• Work instructions
Lines with "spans": copy each one from the listing below.

──────────────────────────────

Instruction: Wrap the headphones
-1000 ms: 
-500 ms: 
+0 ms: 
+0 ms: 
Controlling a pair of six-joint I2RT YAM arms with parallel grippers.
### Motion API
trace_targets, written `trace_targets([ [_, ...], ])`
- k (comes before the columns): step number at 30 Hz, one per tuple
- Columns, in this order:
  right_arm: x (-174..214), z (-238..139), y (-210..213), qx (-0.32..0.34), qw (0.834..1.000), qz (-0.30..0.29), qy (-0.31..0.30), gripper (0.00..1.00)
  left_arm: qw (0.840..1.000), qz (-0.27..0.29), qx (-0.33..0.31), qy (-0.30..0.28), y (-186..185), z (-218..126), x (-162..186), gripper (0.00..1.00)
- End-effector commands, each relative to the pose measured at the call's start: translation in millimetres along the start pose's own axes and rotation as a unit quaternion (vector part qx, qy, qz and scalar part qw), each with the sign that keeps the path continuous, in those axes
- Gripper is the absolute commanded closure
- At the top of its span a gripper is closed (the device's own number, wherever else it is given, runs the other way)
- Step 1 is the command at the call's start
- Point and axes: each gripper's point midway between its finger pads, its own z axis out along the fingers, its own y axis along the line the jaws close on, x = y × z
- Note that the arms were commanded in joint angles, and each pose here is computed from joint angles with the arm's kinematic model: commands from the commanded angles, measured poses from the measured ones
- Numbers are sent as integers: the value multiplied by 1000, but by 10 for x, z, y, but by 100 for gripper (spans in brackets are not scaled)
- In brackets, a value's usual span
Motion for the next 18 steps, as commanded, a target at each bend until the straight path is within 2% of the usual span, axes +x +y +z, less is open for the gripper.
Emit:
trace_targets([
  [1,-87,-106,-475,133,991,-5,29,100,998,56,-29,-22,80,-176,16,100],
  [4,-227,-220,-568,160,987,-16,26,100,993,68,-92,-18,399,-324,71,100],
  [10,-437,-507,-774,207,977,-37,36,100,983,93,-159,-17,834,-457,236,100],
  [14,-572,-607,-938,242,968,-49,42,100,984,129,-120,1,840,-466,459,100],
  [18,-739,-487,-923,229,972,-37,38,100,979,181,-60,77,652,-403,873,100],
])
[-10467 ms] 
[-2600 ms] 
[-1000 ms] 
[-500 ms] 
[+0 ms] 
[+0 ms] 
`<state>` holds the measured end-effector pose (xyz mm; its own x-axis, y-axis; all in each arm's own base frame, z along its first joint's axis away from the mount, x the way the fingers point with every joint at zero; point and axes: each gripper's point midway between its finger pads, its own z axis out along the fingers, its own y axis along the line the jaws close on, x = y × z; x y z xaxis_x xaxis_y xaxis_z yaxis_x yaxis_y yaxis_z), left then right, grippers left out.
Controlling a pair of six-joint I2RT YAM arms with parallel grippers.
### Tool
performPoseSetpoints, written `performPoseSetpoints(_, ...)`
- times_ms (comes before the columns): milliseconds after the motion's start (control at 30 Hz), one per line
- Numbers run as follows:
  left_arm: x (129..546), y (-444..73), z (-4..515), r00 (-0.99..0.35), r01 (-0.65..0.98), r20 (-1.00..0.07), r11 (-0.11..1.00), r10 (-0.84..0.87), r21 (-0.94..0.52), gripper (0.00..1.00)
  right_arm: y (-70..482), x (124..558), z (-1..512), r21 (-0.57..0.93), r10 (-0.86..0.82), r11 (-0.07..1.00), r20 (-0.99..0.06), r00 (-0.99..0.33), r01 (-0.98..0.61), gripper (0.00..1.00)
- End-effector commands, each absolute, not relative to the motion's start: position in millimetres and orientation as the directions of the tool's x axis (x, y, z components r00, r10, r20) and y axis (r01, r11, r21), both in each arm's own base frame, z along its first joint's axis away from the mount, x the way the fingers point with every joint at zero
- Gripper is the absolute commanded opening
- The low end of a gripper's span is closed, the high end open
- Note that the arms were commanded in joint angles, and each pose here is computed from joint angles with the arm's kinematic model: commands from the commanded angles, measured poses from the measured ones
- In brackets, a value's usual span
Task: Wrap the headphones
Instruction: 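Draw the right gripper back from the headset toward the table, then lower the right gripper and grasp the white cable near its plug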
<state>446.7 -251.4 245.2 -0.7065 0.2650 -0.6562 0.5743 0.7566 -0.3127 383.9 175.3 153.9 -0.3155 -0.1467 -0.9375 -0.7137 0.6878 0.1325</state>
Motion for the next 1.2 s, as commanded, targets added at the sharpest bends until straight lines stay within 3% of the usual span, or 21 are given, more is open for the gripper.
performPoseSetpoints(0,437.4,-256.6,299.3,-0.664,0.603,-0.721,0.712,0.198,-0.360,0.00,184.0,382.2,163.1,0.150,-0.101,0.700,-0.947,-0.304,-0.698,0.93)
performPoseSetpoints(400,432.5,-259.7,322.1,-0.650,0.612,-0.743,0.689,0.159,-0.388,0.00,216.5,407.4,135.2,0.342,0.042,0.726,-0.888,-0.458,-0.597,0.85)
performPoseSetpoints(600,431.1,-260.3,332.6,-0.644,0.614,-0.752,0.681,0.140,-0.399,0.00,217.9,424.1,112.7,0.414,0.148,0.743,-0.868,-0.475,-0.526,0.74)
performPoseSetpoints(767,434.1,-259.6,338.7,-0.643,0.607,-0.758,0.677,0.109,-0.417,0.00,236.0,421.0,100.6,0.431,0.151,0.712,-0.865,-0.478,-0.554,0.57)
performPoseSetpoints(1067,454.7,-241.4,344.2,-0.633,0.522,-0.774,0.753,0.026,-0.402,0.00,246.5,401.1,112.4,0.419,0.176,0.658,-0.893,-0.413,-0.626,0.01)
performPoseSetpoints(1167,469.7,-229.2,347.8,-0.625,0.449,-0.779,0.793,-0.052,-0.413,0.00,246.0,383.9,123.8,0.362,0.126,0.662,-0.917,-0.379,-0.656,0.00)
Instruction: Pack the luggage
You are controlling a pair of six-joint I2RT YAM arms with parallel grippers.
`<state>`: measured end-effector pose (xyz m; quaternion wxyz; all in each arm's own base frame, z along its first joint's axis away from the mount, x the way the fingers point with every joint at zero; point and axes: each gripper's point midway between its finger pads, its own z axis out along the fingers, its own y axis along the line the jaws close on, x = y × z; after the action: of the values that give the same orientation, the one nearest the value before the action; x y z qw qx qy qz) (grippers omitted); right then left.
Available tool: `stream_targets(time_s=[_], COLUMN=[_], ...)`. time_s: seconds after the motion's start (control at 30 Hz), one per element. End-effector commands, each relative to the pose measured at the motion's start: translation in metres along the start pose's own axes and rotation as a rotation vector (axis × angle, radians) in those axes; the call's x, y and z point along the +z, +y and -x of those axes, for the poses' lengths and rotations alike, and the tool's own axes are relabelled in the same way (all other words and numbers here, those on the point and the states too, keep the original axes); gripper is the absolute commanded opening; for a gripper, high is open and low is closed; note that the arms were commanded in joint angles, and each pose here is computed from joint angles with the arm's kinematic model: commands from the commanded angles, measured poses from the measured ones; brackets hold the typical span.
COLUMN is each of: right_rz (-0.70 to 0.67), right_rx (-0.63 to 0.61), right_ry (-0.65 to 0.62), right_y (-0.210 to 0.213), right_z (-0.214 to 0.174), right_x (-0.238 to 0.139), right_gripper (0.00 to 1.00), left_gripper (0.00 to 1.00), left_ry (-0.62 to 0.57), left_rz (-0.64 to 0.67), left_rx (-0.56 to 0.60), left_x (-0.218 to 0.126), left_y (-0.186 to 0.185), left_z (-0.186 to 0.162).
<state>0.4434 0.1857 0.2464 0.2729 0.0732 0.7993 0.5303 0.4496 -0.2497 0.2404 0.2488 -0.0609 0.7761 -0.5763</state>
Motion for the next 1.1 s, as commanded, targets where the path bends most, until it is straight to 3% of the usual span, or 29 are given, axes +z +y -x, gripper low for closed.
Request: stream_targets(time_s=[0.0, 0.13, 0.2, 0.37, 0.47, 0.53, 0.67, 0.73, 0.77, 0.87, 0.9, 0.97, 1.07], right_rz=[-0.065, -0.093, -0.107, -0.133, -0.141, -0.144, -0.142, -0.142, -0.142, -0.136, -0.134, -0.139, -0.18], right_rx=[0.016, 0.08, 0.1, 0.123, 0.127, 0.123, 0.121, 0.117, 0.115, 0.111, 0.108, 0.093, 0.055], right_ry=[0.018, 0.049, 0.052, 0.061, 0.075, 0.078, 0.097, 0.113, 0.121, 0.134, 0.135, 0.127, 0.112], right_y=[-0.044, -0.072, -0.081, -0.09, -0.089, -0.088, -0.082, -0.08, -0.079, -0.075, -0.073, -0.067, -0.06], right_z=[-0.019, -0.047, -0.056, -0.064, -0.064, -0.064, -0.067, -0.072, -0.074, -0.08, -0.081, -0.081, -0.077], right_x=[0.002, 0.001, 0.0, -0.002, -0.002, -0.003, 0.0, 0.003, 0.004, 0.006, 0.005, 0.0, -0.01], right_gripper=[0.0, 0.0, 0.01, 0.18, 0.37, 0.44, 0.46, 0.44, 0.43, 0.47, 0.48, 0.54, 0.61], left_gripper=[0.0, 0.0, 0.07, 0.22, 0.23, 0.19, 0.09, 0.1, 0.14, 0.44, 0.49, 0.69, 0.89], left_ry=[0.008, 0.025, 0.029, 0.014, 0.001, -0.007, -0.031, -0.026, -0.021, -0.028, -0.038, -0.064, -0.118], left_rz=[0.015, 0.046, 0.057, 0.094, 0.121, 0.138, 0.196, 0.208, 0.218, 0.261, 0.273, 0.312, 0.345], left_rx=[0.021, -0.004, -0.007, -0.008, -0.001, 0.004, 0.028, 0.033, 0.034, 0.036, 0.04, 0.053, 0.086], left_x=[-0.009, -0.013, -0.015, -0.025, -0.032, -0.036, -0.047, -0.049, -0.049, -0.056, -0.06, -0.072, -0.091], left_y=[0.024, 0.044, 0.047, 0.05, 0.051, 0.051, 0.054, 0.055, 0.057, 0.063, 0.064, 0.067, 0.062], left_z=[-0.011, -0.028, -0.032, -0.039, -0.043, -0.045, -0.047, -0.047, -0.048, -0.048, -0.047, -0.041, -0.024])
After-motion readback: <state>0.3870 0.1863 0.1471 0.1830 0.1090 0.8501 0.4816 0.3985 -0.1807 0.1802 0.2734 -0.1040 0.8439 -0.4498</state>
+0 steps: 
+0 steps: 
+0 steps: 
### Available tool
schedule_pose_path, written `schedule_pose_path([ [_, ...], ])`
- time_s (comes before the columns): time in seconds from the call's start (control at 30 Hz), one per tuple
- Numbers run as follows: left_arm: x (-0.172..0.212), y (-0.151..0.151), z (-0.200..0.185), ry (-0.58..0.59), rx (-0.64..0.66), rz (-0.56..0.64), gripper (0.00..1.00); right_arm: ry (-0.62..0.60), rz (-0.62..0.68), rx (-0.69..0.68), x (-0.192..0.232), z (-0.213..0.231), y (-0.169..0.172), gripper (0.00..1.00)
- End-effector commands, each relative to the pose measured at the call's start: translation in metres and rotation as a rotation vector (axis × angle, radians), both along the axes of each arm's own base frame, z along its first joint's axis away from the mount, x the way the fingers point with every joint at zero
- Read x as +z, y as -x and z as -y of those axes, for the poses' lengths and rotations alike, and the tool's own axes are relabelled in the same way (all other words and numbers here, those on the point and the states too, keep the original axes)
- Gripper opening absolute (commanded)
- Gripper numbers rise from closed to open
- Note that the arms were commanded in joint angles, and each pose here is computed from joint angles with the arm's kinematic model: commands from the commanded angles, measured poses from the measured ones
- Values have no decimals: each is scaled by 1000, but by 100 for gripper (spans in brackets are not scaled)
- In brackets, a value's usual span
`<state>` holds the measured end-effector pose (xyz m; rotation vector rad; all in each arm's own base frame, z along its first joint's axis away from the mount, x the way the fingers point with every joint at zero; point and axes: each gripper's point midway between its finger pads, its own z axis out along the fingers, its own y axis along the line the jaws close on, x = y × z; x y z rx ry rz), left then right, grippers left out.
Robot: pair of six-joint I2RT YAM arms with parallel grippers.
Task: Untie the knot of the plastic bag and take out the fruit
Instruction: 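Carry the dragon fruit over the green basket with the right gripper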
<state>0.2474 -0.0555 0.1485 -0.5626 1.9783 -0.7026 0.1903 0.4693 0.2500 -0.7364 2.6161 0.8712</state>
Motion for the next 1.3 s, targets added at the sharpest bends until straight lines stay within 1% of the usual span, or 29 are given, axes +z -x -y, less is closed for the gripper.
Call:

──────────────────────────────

• Task result
- Numbers are sent as integers: the value multiplied by 1000, but by 10 for x, z, y, but by 100 for gripper (spans in brackets are not scaled)
- Values have no decimals: each is scaled by 1000, but by 100 for gripper (spans in brackets are not scaled)

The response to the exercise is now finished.